Speaking about the ideas behind the challenge, Branson went on to say, "How could we get every young, creative, innovative thinker, every inventor and every scientist to put their minds to it? Could it be possible to find someone on Earth who could devise a way of removing the lethal amount of CO2 from the Earth's atmosphere? The challenge we are laying down to the world's brightest brains is to devise a way of removing greenhouse gases - at least the equivalent of one billion tonnes of carbon per year, and hopefully much more. (The winner) will have the satisfaction of saving thousands of species and possibly even mankind itself. (They would) also be awarded the largest prize ever offered - the Virgin Earth prize and the $25m that comes with it."

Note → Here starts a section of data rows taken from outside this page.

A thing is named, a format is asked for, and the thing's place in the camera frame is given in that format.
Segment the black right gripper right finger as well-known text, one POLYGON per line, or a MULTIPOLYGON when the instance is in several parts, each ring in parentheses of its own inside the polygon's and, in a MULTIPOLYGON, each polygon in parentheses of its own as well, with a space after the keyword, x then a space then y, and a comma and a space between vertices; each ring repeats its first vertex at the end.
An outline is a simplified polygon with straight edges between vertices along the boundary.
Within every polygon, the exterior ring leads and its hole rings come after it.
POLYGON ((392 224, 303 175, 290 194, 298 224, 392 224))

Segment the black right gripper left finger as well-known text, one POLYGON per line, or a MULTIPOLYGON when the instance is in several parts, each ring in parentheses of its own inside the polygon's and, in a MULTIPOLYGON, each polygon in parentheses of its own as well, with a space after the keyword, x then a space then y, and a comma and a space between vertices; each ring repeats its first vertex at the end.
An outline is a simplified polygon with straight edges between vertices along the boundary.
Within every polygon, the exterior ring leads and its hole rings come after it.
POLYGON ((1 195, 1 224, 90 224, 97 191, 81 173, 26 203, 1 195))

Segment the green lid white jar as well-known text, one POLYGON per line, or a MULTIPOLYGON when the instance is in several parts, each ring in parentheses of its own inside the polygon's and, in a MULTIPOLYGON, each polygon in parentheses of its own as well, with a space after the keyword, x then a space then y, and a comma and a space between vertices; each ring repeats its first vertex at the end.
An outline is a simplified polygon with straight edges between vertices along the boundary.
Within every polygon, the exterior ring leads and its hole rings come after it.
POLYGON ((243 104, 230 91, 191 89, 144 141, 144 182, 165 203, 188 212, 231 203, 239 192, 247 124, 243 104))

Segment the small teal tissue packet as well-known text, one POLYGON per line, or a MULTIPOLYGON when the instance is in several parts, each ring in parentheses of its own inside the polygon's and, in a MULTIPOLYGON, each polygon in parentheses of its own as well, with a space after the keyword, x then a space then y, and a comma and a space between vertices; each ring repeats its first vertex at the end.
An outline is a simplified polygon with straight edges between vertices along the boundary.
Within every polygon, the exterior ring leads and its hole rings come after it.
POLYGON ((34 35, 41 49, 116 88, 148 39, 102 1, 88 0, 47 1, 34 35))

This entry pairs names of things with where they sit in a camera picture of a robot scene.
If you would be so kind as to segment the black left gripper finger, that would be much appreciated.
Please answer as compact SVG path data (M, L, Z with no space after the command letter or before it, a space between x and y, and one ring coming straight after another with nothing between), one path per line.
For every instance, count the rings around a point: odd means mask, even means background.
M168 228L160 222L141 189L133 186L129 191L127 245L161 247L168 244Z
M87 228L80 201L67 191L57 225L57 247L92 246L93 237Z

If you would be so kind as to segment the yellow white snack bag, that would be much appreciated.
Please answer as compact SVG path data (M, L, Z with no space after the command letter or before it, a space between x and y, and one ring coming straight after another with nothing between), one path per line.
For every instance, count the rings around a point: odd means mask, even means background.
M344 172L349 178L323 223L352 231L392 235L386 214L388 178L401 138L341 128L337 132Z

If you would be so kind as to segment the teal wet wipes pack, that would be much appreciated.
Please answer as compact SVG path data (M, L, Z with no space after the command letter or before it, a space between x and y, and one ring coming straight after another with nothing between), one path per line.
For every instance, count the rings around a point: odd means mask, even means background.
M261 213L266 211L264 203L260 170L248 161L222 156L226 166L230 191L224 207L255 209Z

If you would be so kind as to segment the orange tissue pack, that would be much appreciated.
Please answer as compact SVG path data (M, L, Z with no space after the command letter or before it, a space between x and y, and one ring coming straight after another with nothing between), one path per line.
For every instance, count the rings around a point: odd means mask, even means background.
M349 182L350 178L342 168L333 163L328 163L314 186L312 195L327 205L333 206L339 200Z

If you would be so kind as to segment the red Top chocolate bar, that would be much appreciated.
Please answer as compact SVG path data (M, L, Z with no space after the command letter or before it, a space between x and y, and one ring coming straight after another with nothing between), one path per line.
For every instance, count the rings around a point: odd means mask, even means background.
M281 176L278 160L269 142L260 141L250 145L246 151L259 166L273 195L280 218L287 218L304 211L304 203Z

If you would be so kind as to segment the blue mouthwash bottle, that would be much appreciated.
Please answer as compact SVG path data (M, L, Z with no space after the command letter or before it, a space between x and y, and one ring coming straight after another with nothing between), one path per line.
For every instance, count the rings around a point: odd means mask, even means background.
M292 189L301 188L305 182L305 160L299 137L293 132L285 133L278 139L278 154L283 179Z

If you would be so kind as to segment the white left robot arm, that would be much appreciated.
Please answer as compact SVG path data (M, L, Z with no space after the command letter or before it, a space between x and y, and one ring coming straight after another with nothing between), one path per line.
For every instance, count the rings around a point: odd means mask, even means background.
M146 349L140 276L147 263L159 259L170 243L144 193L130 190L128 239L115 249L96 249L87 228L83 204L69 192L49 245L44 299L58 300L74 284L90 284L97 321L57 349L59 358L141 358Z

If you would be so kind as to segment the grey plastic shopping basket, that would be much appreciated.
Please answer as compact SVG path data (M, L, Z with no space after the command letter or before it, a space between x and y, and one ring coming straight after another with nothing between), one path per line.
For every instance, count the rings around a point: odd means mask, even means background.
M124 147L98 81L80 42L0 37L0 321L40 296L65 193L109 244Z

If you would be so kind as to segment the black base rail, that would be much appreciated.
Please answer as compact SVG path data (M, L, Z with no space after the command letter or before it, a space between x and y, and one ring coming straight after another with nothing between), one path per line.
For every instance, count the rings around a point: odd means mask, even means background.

Al Gore said, "There are some research teams that have begun to look at possible avenues for solving this problem but it is right at the beginning. This is right at the cutting edge. It's a challenge to the moral imagination of humankind to actually accept the reality of the situation we are now facing. We're not used to thinking of a planetary emergency, and there's nothing in our prior history as a species that equips us to imagine that we, as human beings, could actually be in the process of destroying the habitability of the planet for ourselves. Up until now, what has not been asked seriously on a systematic basis is, is there some way that some of that extra carbon dioxide may be scavenged effectively out of the atmosphere? And no one knows the answer to that."
Al Gore, ex-US presidential candidate for the Democrats, is the creator of the critically acclaimed documentary-film "An Inconvenient Truth", which shows the dangers posed by climate change. Gore and Branson also teamed up last year to provide $3 billion for research into climate change and renewable fuels.